- [EXERCISE DATA]:

•••

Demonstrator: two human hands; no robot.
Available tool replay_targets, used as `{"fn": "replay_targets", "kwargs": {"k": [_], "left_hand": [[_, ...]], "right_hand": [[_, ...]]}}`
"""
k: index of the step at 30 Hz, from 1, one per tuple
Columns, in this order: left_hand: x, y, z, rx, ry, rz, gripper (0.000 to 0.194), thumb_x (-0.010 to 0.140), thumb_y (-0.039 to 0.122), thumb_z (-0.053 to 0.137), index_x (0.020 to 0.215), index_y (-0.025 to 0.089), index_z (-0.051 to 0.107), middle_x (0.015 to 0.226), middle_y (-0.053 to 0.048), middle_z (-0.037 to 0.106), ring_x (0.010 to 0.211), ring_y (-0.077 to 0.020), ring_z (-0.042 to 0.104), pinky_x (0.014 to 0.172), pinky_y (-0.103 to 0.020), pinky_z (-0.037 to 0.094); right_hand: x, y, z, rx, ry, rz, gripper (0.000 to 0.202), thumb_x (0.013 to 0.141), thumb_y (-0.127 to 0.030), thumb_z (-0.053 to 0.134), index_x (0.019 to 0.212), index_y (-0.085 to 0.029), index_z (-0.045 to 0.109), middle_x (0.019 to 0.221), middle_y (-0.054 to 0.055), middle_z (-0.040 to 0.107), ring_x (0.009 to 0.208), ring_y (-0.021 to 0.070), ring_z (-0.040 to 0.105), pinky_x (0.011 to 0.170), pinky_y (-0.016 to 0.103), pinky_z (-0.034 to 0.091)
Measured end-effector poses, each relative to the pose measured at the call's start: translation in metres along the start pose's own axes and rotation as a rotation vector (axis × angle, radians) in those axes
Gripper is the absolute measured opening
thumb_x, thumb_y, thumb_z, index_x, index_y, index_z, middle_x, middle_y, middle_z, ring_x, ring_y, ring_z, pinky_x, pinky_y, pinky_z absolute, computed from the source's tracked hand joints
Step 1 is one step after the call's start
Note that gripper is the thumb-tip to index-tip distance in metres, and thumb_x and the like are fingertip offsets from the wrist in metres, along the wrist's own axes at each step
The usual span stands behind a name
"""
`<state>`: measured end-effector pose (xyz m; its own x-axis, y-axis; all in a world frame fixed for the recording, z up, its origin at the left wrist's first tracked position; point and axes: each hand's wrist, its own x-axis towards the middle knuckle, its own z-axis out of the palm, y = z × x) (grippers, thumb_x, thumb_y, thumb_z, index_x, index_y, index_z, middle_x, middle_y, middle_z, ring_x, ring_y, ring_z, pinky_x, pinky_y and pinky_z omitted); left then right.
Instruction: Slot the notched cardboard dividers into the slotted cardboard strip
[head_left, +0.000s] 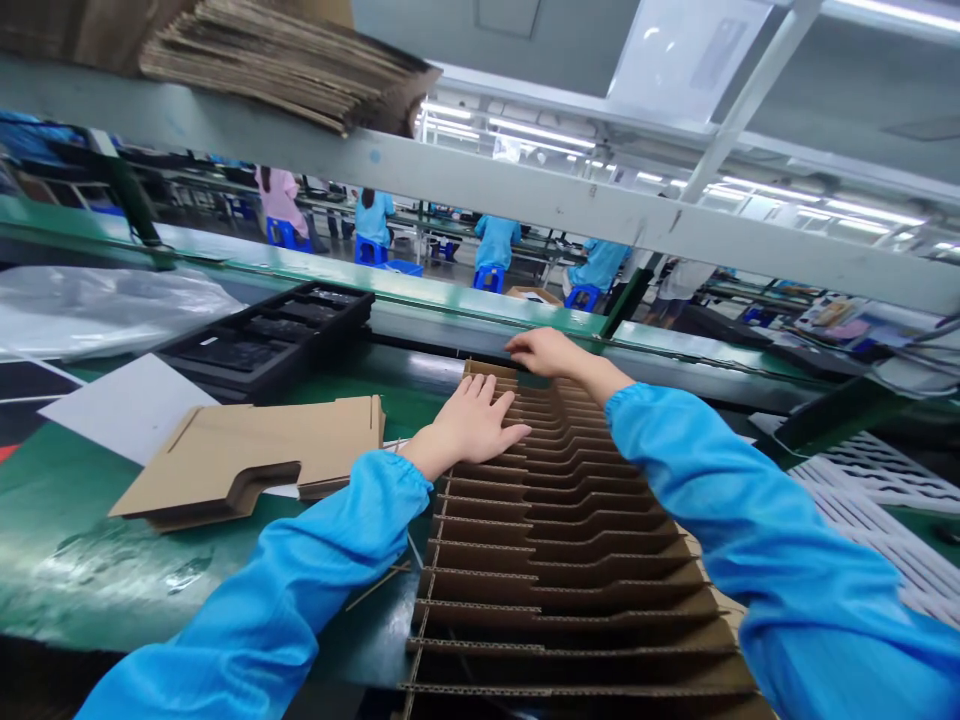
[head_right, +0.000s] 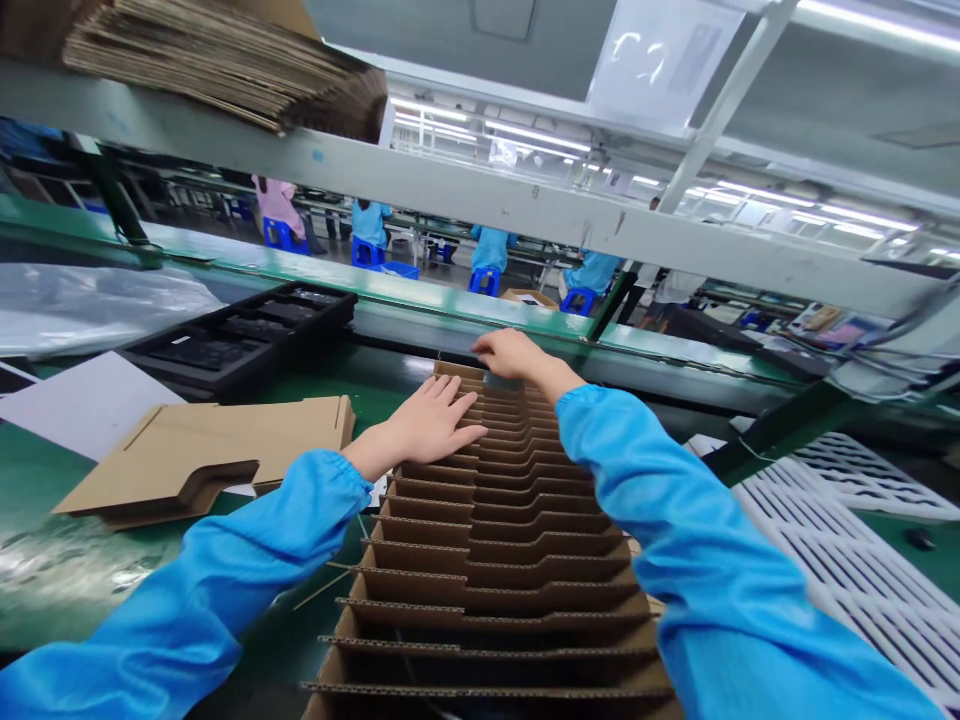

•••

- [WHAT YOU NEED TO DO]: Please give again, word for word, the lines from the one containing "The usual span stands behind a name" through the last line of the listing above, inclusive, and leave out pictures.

- [SOLUTION TO THIS PROBLEM]:
The usual span stands behind a name
"""
`<state>`: measured end-effector pose (xyz m; its own x-axis, y-axis; all in a world frame fixed for the recording, z up, its origin at the left wrist's first tracked position; point and axes: each hand's wrist, its own x-axis towards the middle knuckle, its own z-axis out of the palm, y = z × x) (grippers, thumb_x, thumb_y, thumb_z, index_x, index_y, index_z, middle_x, middle_y, middle_z, ring_x, ring_y, ring_z, pinky_x, pinky_y and pinky_z omitted); left then right.
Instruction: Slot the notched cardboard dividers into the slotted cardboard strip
[head_left, +0.000s] 
[head_right, +0.000s] 

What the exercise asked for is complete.